SAN MARINO, Calif. – Whether you’re looking at a book, a sculpture or a tree at The Huntington Library, Art Collections and Botanical Gardens, the most common question is ‘how old is that?’ It’s something Ted Matson, the curator of the bonsai collection, answers every day. 

“This is a California Juniper,” said Matson. “This is a pretty famous tree for The Huntington. It’s probably close to a thousand years old. Now what makes this tree unique is all this dead skeletal wood. This is the only lifeline supporting the top.”

RELATED | Saving LA's Disappearing Tree Canopy

What started as a hobby for Mason became a lifelong obsession.

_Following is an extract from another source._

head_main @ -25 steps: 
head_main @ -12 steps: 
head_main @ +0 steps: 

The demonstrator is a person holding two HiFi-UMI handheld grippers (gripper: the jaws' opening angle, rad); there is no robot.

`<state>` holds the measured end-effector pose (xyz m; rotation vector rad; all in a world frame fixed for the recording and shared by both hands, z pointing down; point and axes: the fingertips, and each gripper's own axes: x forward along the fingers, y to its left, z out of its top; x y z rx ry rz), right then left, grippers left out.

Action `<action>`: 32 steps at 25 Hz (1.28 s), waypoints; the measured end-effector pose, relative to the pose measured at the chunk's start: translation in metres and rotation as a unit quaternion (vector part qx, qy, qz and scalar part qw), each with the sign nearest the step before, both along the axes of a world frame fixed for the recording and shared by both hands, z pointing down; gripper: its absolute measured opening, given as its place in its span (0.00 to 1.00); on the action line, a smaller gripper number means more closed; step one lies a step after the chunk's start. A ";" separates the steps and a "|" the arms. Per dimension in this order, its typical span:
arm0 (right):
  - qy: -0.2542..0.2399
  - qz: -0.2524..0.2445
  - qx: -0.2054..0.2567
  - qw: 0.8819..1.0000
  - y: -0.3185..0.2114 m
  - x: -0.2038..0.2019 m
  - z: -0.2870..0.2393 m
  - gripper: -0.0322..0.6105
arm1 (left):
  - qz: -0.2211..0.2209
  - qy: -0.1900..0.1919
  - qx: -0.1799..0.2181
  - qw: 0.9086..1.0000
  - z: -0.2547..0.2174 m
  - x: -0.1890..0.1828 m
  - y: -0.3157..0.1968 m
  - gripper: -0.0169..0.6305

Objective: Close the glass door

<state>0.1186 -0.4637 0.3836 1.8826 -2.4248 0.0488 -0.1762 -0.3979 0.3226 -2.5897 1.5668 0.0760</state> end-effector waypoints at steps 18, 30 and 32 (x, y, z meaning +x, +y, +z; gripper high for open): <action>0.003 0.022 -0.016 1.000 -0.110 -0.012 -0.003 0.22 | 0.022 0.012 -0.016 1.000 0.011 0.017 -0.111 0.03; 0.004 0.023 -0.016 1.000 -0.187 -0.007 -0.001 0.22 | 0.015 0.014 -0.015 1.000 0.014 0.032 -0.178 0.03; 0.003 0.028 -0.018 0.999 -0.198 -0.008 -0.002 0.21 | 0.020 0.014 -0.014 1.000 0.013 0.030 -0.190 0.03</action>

Originally from North Dakota, he moved to the West Coast over 40 years ago to become a writer, but when he happened across a book with a bonsai on the cover, it piqued his interest. Shortly after, he trimmed his first bonsai tree and when it bloomed the next day, he was hooked.

 

 

 

“Bonsai technically means tree in a tree, tree in a pot,” said Matson. “In this case, these are Italian Cypresses that were planted in a man-made container. Since they’re trees that are in containers and they’re living things, we have to provide everything for them.”

Which means nutrients, water, light, circulation, fertilizer and managing pests. And with hundreds of trees in The Huntington bonsai collection, Mason spends most of his time in the nursery, but to assume these bonsais are babies would be a mistake. Most of them are hundreds of years old, which you can tell by measuring the width of the blade or dead skeleton. One bonsai is 1800 years old.

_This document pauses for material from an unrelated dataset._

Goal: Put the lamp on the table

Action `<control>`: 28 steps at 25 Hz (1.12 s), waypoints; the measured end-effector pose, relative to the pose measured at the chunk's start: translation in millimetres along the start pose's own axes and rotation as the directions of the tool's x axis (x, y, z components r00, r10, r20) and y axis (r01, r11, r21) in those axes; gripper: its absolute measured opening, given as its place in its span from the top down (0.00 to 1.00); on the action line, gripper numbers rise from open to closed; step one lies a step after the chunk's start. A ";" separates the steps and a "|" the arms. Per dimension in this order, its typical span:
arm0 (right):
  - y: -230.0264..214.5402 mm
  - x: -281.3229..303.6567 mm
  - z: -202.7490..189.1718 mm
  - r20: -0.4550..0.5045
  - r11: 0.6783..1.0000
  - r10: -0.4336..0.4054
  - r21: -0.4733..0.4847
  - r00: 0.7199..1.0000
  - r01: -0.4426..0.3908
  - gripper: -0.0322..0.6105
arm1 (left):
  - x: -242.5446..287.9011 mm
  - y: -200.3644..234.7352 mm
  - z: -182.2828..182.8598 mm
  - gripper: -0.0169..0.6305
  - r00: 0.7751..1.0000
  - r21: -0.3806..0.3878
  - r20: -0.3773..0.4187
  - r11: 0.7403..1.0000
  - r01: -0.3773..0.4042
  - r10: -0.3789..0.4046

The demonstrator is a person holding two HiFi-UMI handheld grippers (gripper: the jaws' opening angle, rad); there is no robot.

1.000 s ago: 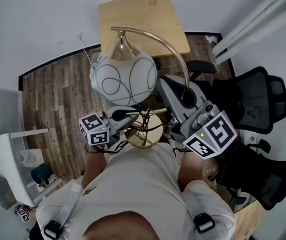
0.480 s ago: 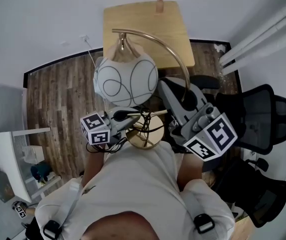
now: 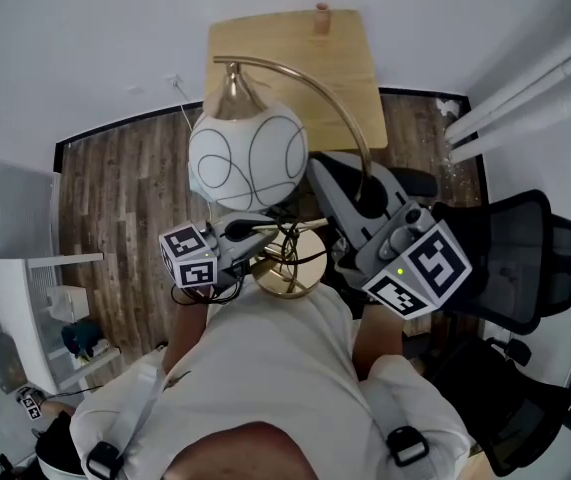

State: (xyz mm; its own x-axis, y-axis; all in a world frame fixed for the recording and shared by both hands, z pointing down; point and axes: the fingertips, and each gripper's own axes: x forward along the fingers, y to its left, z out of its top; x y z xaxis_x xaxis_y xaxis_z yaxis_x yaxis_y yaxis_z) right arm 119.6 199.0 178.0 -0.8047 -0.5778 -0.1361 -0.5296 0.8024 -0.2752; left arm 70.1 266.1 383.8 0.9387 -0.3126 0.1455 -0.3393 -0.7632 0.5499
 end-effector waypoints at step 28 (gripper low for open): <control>-92.0 79.0 1.6 -0.006 1.000 -0.015 0.000 1.000 0.015 0.95 | 23.1 103.1 58.6 0.97 0.999 0.007 -0.031 1.000 0.026 -0.026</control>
State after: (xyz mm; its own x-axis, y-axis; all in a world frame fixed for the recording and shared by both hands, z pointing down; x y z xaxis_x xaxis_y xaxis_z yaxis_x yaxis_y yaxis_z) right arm 105.2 79.4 191.0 -0.7984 -0.5888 -0.1264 -0.5415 0.7938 -0.2769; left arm 53.2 147.1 395.7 0.9487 -0.2750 0.1562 -0.3149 -0.7754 0.5474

“This line here represents about 1400 years ago,” said Matson as he measured the dead skeleton of a bonsai in the nursery. “That’s when Chaucer’s Canterbury’s Tales were being written. If we go back to 1600, that is about right in there, so that’s, that tree would’ve been living along that ridge when Shakespeare wrote his works.”

Both of which are in The Huntington collection so Mason curated an exhibit pairing bonsai trees with masterpieces of art and literature to show how timelines and lifelines intersect.

“The thing that makes bonsai so remarkable and what makes people so passionate about it is that you're working with something that's living and you're working with something that has the potential to outlive you by many many generations,” said Matson.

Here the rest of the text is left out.